(Saved entries)
****************
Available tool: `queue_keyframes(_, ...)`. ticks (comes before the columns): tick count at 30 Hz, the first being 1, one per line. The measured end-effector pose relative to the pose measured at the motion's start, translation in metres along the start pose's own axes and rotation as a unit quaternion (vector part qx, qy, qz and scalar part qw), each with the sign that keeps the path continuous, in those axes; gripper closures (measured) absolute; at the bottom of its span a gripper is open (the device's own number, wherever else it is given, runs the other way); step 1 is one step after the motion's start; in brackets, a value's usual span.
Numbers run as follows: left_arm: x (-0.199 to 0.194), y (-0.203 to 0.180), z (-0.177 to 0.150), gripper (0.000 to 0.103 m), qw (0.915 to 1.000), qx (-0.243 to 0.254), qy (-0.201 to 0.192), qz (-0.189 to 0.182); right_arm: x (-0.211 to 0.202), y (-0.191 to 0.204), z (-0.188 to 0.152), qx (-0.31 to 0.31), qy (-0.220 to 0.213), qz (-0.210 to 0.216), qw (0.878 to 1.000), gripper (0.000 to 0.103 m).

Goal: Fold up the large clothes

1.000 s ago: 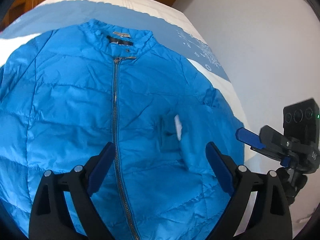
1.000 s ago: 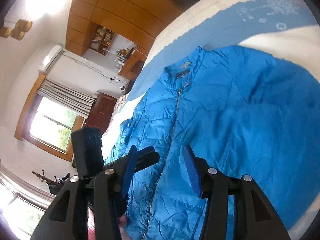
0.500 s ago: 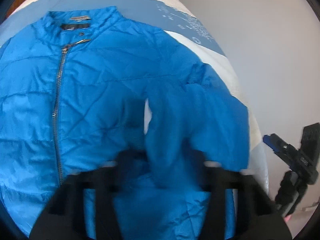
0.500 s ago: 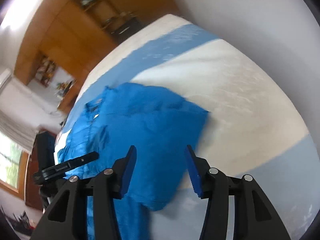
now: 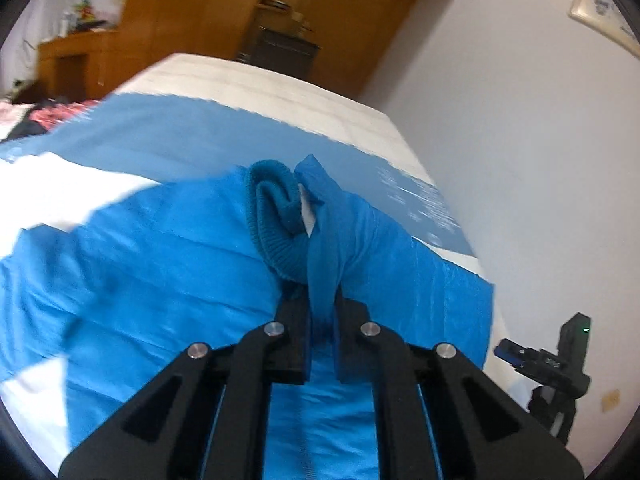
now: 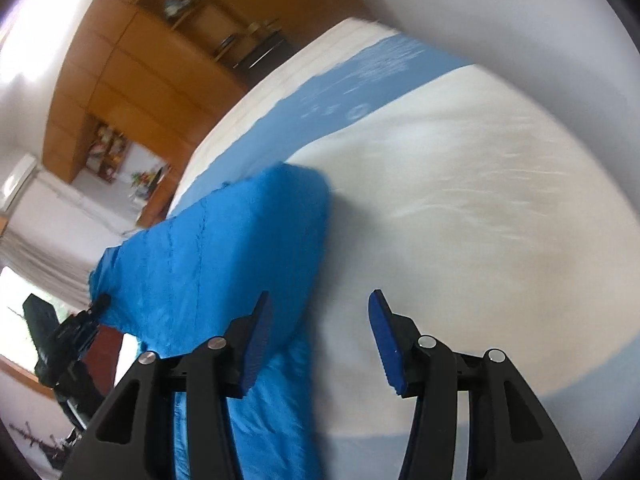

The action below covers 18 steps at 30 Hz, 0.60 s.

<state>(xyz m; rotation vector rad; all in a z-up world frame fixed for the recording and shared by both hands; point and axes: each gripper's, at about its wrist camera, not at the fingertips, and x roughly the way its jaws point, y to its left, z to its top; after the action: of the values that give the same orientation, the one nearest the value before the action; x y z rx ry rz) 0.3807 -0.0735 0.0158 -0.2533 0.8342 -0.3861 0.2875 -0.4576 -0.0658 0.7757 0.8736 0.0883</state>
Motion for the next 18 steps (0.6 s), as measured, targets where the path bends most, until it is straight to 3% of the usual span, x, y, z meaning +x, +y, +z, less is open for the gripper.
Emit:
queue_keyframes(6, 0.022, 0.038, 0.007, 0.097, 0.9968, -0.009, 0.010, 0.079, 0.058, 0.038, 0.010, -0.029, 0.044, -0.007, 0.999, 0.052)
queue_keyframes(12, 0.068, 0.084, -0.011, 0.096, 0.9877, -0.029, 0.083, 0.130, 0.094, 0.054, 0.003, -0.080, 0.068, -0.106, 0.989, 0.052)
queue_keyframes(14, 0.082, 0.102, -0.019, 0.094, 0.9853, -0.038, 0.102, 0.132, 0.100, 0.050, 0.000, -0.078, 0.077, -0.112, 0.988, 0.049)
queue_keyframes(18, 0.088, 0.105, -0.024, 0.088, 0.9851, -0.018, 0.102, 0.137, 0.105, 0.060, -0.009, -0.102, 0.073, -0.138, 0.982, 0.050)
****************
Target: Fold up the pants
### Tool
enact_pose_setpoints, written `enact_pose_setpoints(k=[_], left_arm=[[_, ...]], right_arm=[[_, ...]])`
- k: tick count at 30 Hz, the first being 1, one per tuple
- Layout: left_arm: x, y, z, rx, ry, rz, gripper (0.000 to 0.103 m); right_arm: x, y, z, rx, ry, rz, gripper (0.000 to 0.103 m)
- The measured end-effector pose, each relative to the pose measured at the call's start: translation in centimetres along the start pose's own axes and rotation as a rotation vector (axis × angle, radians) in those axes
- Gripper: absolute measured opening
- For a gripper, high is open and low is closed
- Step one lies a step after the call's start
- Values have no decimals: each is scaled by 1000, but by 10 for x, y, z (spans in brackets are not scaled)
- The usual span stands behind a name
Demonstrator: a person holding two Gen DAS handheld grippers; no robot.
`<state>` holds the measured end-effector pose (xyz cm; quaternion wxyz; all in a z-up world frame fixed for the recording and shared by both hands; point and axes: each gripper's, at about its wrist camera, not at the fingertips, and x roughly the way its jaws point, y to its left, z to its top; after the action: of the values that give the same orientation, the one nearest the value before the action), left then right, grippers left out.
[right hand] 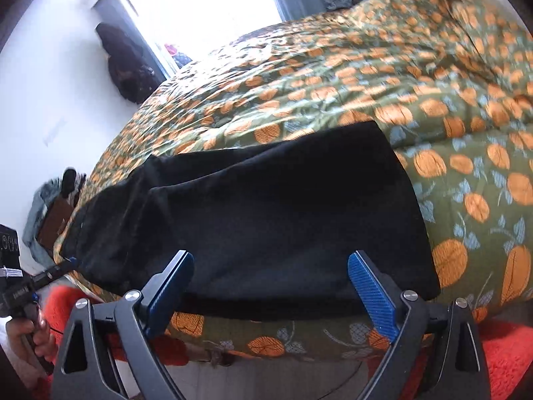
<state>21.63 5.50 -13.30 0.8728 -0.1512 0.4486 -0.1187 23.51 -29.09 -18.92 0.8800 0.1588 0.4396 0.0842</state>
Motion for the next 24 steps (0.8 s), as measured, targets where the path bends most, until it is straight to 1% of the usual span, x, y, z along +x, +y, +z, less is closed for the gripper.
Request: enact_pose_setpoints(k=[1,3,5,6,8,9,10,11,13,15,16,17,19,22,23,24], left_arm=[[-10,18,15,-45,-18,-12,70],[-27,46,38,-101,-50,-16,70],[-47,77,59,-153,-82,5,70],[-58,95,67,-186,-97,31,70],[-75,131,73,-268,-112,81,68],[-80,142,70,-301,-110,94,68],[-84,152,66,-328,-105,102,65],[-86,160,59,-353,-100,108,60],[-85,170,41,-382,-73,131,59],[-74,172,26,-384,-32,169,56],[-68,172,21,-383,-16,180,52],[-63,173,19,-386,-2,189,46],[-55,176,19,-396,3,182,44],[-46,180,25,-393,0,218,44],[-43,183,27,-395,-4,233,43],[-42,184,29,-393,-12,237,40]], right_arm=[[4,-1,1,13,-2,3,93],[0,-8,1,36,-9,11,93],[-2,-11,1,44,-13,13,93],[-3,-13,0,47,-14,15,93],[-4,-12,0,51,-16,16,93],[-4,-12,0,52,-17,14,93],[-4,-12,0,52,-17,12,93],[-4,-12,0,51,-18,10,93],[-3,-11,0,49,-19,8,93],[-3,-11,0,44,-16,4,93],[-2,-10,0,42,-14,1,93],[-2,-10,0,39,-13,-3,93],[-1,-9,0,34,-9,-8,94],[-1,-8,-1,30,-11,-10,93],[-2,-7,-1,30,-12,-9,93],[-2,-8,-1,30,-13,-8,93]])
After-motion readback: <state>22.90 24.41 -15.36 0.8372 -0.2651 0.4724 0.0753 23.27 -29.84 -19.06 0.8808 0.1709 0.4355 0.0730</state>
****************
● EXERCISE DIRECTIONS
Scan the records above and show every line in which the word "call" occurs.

● ANSWER FOR THE TASK
- The measured end-effector pose, each relative to the pose measured at the call's start: translation in centimetres along the start pose's own axes and rotation as a rotation vector (axis × angle, radians) in those axes
- Step one lies a step after the call's start

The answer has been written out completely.